On that note I really like the FIDO ssh feature but would like to see more services support these. Arch User Repository still doesn't support these and I don't know what the status over at gitlab is now.
This is not what I meant. I used this setup before. But you need gpg, the right config, the ssh-agent from gpg etc. I did a setup like this on macOS, Linux, and windows. It was a nightmare to setup.
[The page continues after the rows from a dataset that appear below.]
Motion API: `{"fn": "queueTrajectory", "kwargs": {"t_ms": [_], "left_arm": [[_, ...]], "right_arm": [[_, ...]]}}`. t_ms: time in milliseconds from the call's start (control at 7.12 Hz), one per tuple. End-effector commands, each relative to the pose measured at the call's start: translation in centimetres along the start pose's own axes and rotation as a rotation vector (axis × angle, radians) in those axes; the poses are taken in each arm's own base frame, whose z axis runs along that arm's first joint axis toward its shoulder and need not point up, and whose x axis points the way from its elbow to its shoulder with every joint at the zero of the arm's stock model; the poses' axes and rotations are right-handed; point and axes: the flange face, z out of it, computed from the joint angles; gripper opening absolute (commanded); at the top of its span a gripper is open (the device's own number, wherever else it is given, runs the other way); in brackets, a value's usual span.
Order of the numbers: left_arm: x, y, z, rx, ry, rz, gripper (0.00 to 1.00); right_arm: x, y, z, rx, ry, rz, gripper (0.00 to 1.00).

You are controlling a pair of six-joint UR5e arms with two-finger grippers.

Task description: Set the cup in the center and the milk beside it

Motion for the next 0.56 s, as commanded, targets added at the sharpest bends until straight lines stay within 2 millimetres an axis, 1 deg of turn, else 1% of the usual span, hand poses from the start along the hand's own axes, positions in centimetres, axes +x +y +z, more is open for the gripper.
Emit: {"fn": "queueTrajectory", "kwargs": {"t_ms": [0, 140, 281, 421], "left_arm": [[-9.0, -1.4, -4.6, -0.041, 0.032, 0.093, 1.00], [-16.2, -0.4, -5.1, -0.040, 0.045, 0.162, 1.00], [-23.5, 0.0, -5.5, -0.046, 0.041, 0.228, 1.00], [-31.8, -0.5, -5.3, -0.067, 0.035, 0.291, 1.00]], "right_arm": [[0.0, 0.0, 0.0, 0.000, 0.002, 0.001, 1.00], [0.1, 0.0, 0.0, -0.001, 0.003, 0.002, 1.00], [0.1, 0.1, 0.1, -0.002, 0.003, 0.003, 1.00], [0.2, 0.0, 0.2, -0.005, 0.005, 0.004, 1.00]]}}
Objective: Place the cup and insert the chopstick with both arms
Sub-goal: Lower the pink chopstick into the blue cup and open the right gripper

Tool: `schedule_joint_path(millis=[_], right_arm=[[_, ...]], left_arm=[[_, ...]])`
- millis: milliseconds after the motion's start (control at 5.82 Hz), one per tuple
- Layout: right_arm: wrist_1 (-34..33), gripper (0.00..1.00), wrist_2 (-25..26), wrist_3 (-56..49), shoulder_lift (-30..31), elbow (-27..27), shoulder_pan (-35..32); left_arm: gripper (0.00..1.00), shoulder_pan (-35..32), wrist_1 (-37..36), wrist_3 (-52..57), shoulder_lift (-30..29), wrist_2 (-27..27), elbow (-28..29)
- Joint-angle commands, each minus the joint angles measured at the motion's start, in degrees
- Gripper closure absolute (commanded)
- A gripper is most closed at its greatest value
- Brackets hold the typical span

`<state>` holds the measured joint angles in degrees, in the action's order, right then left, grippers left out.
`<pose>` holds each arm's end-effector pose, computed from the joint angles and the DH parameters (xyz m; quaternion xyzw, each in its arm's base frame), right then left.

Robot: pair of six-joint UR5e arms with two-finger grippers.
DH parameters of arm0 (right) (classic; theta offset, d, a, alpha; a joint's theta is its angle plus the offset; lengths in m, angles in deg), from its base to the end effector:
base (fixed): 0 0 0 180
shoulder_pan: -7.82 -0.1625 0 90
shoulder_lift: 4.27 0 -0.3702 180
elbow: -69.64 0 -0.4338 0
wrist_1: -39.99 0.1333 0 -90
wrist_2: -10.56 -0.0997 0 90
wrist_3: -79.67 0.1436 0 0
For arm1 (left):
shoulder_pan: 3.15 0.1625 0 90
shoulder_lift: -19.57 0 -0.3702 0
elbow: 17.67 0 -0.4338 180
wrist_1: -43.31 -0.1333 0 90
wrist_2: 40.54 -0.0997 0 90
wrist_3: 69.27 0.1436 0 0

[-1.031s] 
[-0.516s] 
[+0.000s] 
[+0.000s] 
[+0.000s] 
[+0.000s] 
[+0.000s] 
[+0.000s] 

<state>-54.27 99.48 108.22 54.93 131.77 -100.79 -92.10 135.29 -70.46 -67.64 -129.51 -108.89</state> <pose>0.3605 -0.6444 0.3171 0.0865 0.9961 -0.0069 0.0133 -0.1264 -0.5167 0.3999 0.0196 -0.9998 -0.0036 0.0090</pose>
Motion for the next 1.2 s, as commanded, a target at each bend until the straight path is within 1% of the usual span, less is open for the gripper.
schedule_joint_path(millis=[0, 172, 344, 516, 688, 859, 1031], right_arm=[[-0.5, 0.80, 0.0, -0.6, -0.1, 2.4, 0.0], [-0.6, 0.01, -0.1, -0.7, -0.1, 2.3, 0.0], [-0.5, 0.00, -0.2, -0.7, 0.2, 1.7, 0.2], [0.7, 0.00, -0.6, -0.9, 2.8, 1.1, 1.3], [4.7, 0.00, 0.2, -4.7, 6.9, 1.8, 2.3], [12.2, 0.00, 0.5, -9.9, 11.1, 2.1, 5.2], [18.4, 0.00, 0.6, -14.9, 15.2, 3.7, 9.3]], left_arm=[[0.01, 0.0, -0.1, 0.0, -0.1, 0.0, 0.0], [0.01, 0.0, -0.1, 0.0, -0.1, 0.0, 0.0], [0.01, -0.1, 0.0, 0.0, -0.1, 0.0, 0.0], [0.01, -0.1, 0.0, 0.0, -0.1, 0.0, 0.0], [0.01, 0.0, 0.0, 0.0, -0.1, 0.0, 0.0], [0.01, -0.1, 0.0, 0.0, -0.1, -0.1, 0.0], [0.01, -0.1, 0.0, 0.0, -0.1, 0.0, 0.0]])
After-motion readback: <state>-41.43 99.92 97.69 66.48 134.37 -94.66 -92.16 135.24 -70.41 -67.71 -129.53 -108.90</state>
MacOS starts an ssh-agent by default so one needs to rewrite the environment etc to inject gpg ssh-agent. Linux is a little simpler though.
What I wanted is to use the external ssh keys on a Fido key [1] in combination with the commit signing feature. With that I would skip the whole gpg part of the setup and only configure git and maybe ssh. But the generated keys (they have a -sk postfix) didn’t work with the signing feature.
And don’t get me started on windows and WSL. WSL has no access to USB. And there are no device pipes only file pipes. There is a solution for this with a custom process on windows which passes the Fido key over a file pipe/socket (not sure about the specifics anymore). There was no on click setup at the time when I did this. Maybe that has changed.
This works now, as of OpenSSH 8.9, even on Windows. I have this setup on Windows 11 + YubiKey 5C NFC + an SSH key. Signing pulls up the Windows Hello/FIDO2 PIN prompt and all.
On that note I really like the FIDO ssh feature but would like to see more services support these. Arch User Repository still doesn't support these and I don't know what the status over at gitlab is now.